Listed records:
★ ★ ★ ★ ★

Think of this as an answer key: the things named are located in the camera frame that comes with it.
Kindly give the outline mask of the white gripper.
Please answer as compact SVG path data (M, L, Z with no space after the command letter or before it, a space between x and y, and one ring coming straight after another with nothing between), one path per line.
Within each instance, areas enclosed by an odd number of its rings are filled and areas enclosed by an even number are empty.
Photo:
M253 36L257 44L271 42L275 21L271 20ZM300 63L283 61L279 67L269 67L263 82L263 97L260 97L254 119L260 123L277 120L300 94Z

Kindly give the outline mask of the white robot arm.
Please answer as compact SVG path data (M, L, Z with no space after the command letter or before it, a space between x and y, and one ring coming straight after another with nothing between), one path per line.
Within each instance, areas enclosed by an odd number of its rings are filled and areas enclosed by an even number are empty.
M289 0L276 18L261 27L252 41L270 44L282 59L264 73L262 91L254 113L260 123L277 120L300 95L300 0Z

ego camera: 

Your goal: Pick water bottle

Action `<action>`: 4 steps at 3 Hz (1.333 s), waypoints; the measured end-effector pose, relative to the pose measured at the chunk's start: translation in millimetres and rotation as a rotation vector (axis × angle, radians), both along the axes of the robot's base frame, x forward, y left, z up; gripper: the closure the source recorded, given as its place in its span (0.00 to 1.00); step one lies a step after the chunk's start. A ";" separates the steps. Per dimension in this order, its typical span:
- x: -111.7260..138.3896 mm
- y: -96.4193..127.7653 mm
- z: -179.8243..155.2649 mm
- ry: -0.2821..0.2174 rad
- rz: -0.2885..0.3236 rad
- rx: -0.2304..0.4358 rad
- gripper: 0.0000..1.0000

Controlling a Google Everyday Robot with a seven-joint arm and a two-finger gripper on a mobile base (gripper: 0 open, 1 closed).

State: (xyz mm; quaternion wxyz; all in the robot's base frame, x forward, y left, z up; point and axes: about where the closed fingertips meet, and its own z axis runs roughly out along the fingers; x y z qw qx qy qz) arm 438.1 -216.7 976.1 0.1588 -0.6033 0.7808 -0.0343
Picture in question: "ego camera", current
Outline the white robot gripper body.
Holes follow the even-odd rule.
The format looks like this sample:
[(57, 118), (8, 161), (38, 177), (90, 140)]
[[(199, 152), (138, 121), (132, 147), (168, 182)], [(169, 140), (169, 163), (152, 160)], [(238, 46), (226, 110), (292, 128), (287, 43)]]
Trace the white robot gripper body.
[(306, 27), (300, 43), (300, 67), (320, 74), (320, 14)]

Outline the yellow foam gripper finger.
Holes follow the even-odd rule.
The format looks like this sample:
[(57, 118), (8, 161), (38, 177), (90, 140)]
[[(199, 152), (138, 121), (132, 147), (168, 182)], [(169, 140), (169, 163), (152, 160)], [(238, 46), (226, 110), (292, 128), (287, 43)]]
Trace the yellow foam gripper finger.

★ ★ ★ ★ ★

What the exercise asks:
What is needed is an exact copy of the lines from the one containing "Outline the yellow foam gripper finger." to the end of the data; please add nothing else.

Solution for this problem:
Outline the yellow foam gripper finger.
Holes follow the even-odd rule.
The format looks like this sample:
[(57, 118), (8, 161), (38, 177), (90, 140)]
[[(199, 152), (138, 121), (132, 147), (168, 182)], [(169, 140), (169, 163), (152, 160)], [(238, 46), (226, 110), (292, 128), (287, 43)]]
Trace the yellow foam gripper finger.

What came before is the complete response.